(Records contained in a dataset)

----------

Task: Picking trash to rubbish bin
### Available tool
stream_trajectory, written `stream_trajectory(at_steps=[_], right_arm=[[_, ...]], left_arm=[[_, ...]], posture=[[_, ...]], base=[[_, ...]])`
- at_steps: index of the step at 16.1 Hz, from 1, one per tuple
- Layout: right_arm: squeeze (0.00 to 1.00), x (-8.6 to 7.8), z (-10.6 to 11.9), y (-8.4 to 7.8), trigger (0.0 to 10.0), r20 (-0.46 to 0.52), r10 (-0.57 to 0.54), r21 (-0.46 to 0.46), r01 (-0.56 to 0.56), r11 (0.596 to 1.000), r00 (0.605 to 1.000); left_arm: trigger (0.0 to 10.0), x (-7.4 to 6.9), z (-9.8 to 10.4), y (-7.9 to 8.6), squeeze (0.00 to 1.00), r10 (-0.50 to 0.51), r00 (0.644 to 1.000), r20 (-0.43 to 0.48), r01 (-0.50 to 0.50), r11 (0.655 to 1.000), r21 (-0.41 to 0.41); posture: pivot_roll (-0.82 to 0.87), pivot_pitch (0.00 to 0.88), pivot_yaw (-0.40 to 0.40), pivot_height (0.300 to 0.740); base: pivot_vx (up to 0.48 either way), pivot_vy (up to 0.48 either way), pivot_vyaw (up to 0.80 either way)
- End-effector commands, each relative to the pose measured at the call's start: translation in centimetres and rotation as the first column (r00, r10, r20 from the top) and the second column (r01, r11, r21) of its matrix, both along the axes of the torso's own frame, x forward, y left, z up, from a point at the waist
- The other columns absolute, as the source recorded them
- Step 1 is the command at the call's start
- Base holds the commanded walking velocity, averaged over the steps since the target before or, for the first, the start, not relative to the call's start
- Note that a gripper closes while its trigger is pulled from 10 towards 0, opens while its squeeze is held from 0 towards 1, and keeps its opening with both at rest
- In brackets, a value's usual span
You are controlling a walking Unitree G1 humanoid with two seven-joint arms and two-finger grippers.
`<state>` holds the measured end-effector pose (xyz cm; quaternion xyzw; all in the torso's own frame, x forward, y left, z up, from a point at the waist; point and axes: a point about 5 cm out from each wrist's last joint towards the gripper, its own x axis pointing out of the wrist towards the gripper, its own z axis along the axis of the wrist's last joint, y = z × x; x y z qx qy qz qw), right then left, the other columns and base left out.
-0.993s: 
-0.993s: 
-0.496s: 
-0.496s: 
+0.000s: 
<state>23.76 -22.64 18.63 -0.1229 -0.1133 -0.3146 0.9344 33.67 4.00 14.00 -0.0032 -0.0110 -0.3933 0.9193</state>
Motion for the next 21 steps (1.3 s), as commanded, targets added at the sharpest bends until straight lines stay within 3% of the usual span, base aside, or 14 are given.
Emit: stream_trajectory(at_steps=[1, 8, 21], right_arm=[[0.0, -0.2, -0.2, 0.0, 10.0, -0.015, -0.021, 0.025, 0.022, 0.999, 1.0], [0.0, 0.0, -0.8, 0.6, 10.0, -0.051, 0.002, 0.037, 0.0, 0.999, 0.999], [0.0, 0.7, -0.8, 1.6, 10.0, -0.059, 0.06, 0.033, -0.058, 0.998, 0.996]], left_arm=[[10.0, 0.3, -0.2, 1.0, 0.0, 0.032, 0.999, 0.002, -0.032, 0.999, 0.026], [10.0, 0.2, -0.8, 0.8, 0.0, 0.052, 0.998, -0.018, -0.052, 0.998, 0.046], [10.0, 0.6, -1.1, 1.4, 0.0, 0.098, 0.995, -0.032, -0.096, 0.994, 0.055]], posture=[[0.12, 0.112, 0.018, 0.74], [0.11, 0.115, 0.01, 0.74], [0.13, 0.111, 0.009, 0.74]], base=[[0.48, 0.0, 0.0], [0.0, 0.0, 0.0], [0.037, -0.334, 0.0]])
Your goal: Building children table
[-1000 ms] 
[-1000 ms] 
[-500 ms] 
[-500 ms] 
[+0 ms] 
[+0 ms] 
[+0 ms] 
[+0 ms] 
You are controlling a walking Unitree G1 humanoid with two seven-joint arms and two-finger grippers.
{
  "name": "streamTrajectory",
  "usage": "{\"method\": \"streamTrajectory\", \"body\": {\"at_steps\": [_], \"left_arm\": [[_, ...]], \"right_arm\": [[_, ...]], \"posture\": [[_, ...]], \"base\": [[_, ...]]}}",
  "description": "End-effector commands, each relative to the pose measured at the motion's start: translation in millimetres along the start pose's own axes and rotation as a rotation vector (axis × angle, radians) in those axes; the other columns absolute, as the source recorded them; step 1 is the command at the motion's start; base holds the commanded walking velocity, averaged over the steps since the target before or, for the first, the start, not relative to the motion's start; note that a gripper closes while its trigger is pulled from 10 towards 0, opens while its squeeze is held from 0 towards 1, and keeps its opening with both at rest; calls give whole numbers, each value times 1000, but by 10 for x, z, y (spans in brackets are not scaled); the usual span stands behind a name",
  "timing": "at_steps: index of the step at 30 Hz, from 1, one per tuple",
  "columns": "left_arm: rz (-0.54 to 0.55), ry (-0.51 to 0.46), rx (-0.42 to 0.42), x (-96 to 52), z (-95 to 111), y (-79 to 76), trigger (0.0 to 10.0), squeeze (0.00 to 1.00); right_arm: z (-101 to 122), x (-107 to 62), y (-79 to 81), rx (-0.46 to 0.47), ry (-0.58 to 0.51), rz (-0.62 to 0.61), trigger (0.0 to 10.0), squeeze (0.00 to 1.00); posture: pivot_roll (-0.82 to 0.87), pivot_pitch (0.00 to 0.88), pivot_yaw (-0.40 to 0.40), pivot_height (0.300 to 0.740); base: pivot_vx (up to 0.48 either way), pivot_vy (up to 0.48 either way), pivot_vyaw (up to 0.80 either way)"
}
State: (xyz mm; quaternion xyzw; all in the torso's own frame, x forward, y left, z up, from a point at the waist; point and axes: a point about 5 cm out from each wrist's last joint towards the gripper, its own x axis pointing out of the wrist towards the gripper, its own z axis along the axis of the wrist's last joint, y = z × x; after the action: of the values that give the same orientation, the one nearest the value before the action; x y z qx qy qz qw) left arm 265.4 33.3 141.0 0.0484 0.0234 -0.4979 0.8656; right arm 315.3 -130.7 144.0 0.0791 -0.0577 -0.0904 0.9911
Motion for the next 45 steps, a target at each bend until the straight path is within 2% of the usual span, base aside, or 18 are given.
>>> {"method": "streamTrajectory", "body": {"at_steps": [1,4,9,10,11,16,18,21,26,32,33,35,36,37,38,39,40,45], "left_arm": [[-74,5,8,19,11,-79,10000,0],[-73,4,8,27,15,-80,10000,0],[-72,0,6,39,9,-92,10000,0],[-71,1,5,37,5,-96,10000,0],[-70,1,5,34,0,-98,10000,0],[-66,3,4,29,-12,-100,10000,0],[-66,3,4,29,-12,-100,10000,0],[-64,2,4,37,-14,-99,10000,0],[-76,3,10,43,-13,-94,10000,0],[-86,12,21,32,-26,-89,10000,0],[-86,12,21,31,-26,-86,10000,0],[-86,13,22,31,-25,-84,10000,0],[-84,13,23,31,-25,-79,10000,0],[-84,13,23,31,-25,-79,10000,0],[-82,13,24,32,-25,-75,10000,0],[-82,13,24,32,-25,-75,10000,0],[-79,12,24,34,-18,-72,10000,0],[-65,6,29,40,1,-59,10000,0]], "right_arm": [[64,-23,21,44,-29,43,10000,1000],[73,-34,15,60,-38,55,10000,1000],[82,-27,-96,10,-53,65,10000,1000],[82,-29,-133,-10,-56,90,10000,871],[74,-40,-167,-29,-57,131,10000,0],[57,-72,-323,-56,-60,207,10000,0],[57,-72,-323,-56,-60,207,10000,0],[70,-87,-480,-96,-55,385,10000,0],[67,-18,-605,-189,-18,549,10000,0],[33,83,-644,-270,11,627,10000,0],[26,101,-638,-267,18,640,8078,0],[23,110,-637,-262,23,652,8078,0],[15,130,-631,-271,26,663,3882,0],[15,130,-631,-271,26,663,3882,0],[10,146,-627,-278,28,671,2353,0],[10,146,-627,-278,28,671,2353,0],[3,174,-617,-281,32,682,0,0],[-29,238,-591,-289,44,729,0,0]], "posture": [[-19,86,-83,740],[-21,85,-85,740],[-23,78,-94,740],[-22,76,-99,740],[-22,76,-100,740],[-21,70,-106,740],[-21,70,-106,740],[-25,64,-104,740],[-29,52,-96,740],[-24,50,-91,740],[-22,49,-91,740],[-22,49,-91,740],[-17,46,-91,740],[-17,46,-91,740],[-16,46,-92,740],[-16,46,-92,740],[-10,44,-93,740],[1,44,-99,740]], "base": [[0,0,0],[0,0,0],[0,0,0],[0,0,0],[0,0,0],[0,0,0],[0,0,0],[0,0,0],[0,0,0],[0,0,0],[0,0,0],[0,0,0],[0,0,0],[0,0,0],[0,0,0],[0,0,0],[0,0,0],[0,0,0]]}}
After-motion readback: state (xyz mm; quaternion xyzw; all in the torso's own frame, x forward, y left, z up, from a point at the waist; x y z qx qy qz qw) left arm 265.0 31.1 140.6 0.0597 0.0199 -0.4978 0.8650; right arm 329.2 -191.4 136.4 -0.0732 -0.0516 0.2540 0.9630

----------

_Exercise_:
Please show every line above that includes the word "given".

_Output_:
Motion for the next 21 steps (1.3 s), as commanded, targets added at the sharpest bends until straight lines stay within 3% of the usual span, base aside, or 14 are given.
Motion for the next 45 steps, a target at each bend until the straight path is within 2% of the usual span, base aside, or 18 are given.

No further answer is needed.